Freewheel is founded by former DoubleClick employees but Google (which bought DoubleClick) might have less interest than one would think in augmenting its video advertising reach across the Web considering it owns YouTube which accounts for 40% of online video consumption. YouTube only monetizes a small share of the billions of videos on the site.
Freewheel, which allows marketers and publishers to manage campaigns across a variety of distribution sites, would be a nice fit with Yahoo!, which might want to extend its Audience Network in video offerings.
7. Gannett will acquire Livestream
The fit is a natural: print media will want to bolster its video offerings (be it content or technology). The main challenge here is that media companies have grown wary of buying technology firms, but news organizations will have a natural predisposition for all things live and the investment sets the stage up for an all-out acquisition.
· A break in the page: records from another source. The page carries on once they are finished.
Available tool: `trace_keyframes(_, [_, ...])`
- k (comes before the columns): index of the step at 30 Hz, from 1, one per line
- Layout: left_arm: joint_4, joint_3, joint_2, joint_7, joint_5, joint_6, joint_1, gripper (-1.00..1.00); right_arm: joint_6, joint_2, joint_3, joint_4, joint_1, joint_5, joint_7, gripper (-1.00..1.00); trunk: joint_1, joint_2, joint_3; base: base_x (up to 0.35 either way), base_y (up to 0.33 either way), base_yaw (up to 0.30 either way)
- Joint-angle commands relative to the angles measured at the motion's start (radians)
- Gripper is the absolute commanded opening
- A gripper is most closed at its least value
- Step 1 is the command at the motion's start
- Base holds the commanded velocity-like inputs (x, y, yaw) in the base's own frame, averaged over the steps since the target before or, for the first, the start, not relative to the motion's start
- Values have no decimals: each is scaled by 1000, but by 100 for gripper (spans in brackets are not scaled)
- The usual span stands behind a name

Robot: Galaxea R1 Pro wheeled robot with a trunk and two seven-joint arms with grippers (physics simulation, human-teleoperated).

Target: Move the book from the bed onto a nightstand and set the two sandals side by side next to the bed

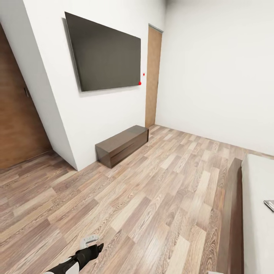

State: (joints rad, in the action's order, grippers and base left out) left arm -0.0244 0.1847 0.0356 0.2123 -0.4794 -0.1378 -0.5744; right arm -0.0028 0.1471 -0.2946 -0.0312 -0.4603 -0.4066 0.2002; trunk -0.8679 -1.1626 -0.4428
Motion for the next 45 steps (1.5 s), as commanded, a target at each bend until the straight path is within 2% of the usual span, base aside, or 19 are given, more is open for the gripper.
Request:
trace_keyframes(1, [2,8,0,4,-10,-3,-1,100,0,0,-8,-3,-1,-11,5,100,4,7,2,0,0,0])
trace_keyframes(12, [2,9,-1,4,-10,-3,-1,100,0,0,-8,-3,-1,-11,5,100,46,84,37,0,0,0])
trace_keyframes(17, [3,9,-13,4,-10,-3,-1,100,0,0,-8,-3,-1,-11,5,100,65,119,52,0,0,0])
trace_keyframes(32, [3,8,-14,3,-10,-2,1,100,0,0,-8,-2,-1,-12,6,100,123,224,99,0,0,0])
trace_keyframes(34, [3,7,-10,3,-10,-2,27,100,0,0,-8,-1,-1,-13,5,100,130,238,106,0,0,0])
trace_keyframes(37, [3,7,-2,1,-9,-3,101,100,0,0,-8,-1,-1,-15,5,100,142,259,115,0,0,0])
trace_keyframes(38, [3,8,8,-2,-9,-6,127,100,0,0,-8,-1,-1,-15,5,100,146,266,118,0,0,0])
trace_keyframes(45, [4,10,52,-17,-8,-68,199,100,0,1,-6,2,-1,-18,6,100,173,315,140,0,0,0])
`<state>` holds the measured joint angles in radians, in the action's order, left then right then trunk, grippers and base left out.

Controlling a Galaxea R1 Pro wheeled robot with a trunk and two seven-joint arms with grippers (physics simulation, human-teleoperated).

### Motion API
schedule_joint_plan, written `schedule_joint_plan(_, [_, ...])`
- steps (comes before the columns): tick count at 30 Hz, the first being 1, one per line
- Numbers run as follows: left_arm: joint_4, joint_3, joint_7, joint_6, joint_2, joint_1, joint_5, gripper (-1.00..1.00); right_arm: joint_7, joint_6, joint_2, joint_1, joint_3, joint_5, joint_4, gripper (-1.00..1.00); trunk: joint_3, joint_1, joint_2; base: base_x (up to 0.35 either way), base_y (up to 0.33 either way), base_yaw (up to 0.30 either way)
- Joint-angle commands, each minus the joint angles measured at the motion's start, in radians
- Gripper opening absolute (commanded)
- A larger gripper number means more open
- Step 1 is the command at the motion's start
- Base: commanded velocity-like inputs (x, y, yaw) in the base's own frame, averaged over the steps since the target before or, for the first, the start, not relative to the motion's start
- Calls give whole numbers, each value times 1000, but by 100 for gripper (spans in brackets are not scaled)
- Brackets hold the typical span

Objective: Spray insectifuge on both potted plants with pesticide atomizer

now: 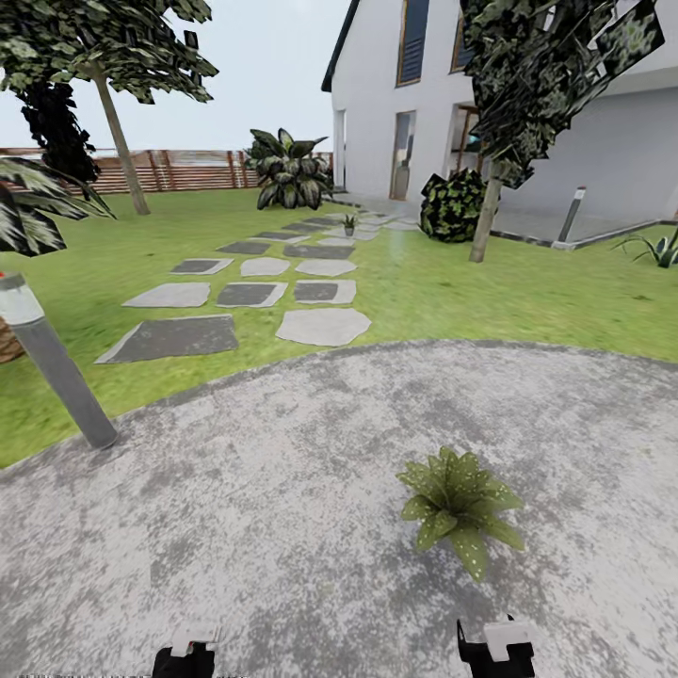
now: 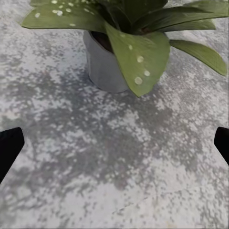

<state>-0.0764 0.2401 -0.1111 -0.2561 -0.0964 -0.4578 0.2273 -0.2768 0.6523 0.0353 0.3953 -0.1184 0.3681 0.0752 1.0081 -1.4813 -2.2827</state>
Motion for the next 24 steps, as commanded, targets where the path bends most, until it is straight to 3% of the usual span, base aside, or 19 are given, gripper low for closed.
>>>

8. Nielsen will acquire TubeMogul
TubeMogulprovides analytics to countless marketers and publishers (we use them at WatchMojo). Nielsen and comScore are both looking at adding video capabilities and TubeMogul has done a good job of getting wide adoption, providing Nielsen with a quick entry into the burgeoning video space.
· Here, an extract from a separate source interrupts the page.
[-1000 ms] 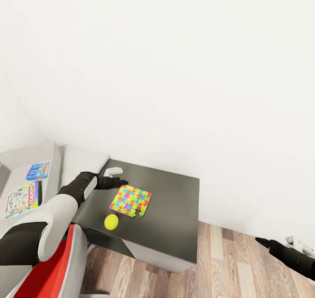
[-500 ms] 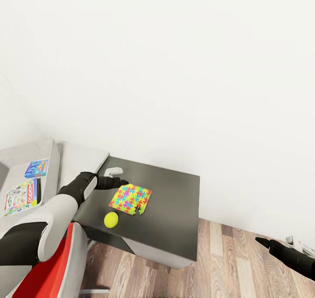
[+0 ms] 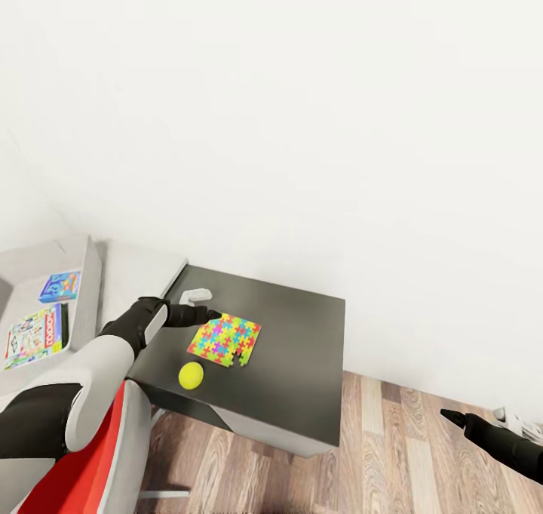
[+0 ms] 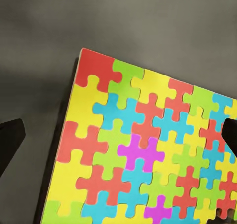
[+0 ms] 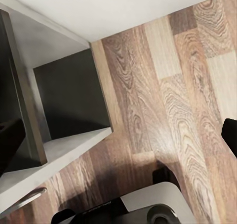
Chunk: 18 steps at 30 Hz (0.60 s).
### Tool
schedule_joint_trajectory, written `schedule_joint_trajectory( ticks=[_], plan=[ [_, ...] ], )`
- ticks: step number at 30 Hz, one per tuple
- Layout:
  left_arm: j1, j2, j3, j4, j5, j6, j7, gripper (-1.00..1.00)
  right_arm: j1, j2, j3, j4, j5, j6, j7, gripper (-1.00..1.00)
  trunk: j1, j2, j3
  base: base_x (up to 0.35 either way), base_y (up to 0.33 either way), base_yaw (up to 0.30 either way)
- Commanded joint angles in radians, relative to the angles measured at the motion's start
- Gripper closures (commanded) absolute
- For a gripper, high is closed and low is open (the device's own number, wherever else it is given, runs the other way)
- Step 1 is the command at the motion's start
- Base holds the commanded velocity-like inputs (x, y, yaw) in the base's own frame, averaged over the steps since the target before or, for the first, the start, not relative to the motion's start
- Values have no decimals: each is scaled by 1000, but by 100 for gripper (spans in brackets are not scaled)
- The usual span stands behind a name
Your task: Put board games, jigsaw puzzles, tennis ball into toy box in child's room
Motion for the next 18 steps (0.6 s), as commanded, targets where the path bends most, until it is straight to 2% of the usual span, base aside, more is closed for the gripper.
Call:
schedule_joint_trajectory(
  ticks=[1, 18],
  plan=[
    [-1, 0, 4, -1, 1, 8, -3, -100, -1, 0, -2, 0, 5, 6, 7, -100, 0, -2, -3, 0, 0, 0],
    [1, 0, 4, -3, 1, 8, -3, -100, -1, 0, -2, 0, 5, 6, 7, -100, 0, -2, -31, 0, 0, 0]
  ],
)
Also, David Toth, former president, CEO, and co-founder of the NetRatings service joined TubeMogul’s board.
9. AOL acquires Howcast
AOL’s recent acquisition of StudioNow is a sign of things to come: When AOL was spun off from Time Warner, it was shackled with restrictions on its use of cash and thus the size of the deals it could complete.
But AOL wants to create content, lots of it. AOL’s Tim Armstrong is an investor in Howcast; he was also an investor in Patch, a local startup Armstrong acquired after joining AOL (to his credit, he simply recouped his initial investment and did not participate in the capital gain).
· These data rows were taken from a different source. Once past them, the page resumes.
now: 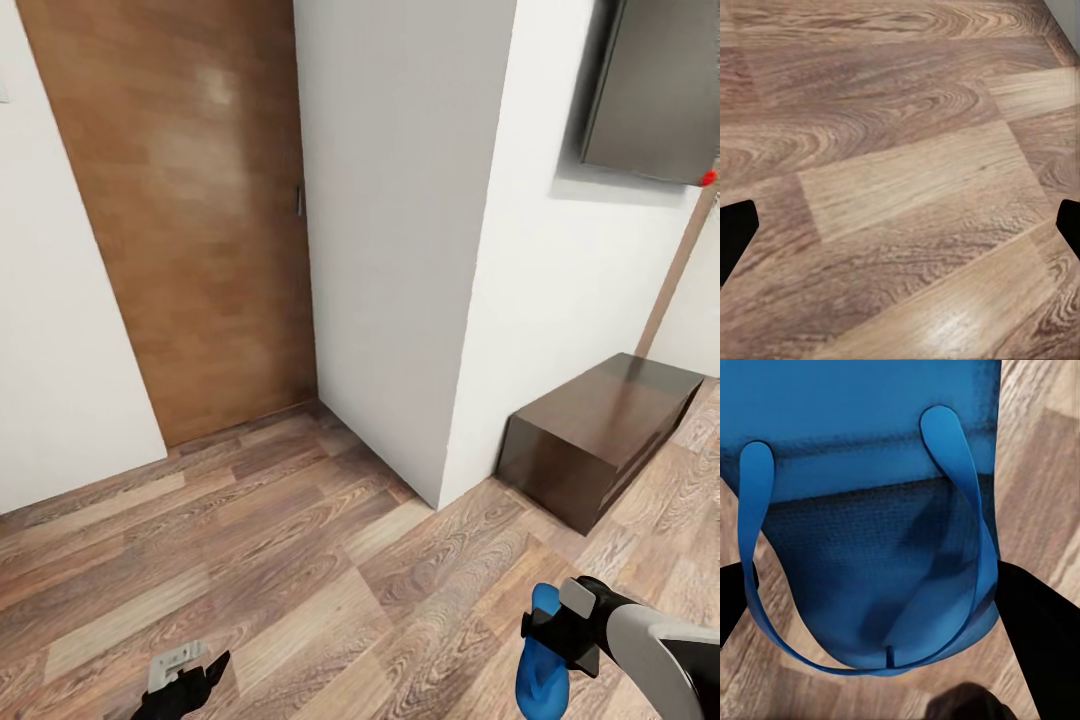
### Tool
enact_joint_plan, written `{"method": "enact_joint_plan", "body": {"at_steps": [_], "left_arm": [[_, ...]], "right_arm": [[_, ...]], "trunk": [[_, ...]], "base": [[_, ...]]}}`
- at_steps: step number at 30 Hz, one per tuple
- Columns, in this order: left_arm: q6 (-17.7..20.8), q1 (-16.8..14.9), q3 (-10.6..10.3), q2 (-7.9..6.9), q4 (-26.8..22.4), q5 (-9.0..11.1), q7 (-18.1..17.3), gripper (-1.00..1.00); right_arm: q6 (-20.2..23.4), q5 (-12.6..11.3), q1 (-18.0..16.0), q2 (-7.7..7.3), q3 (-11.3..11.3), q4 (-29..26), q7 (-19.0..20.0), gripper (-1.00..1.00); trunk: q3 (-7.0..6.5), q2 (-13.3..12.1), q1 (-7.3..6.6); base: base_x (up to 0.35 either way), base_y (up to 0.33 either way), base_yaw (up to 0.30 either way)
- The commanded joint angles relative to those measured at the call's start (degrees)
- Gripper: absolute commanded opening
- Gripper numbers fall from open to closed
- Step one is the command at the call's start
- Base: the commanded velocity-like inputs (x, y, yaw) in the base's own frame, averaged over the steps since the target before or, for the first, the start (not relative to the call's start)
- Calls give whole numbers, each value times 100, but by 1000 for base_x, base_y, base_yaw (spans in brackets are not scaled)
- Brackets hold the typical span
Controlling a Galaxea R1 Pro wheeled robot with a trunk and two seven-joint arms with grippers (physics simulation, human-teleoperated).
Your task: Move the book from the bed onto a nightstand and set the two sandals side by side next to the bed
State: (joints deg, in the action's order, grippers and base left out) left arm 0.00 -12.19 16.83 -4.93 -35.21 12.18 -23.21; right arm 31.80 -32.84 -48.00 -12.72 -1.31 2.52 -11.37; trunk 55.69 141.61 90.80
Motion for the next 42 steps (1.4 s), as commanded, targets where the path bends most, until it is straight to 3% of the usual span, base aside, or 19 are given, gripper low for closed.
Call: {"method": "enact_joint_plan", "body": {"at_steps": [1, 42], "left_arm": [[0, -3, 13, 0, 6, 31, -34, 100], [-1, -5, 13, 0, 6, 30, -34, 100]], "right_arm": [[2, -40, -7, -1, -10, 5, -38, -100], [2, -47, -7, -2, -13, 6, -41, -100]], "trunk": [[6, 2, 0], [6, 2, 0]], "base": [[113, 79, -178], [101, 79, -193]]}}
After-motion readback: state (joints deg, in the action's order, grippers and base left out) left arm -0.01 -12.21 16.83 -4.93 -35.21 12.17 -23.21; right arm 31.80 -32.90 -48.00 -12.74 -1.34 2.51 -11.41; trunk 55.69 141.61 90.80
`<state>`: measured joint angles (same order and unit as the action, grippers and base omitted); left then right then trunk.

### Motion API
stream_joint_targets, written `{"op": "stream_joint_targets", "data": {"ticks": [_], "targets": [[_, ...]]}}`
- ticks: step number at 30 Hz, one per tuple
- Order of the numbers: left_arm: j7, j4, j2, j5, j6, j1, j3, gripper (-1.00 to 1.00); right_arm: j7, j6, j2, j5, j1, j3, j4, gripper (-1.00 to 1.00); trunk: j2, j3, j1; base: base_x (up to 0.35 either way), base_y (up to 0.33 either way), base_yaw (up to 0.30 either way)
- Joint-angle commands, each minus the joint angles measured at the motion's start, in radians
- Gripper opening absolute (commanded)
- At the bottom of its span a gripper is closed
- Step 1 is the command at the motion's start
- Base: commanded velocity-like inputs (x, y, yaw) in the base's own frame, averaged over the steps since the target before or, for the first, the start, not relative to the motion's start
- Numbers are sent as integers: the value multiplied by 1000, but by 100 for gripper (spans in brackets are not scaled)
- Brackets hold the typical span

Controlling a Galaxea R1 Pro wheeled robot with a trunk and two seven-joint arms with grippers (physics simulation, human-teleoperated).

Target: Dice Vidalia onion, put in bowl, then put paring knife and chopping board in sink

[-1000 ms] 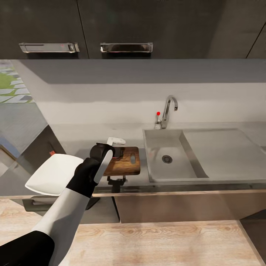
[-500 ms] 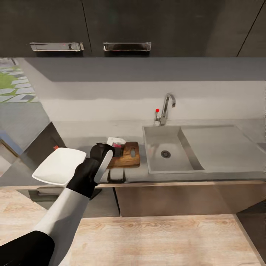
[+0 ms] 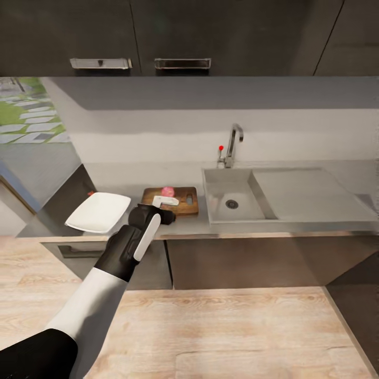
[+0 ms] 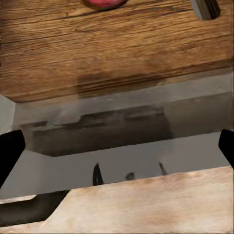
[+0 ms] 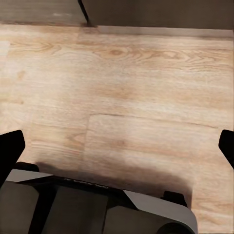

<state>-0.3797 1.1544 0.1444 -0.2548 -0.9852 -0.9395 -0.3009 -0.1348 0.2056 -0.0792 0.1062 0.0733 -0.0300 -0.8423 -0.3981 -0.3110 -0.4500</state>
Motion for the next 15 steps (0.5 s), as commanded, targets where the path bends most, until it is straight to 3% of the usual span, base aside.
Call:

Howcast creates videos themselves, lets users create and upload videos and aggregates other professional content (Howcast is one of our distribution partners as well). While Howcast might have proven redundant with the StudioNow acquisition, AOL has a history of doubling up when it focuses on a space (think ad services: Tacoda, Advertising.com, and Third Screen Media) and Howcast is more focussed on how-to videos.
10. News Corp. acquires Break Media from Lionsgate, spins off NewCo
News Corp.’s Rupert Murdoch is in the process of divesting from the Web: first selling Photobucket, then chucking Rotten Tomatoes to Flixster while retaining a stake in the new venture. I see something similar happening with Acquisition #10.
Break Media is one of the so-called YouTube clones who has managed to differentiate itself by focusing on the men’s 18-34 market and creating content, be it videos and now video games. Back in 2007, Lionsgate invested $21 million in stock for a 42% stake in Break.com. At the time, it also got a call option (basically, the right to buy) which is “exercisable at any time from June 29, 2007 until the earlier of 30 months after June 29, 2007 or a year after a change of control, to purchase all of the remaining 58% equity interests (excluding any subsequent dilutive events), including in-the-money stock options, warrants and other rights, of Break.com for $58 million in cash or common stock, at the company’s option.”
The 30 month window expired on December 29, 2009, and despite Break’s momentum, I don’t see any major incentive for Lionsgate to exercise its call option. I do, however, see the following happening (well, maybe…).
Lionsgate might be more willing to trade its 42% stake in Break Media for a smaller share in a NewCo. that houses both Break Media and News Corp.’s IGN Entertainment, another leader in the men’s 18-34 space. (again, bothh Break and IGN are distribution partners). This NewCo. would then be a more likely candidate for an IPO and would allow both Lionsgate and News Corp. to focus on their core businesses and cash out their investment over time.
Needless to say, all of the above deals are idle, if informed, speculation on my part. What do you think are the most likely video exits this year?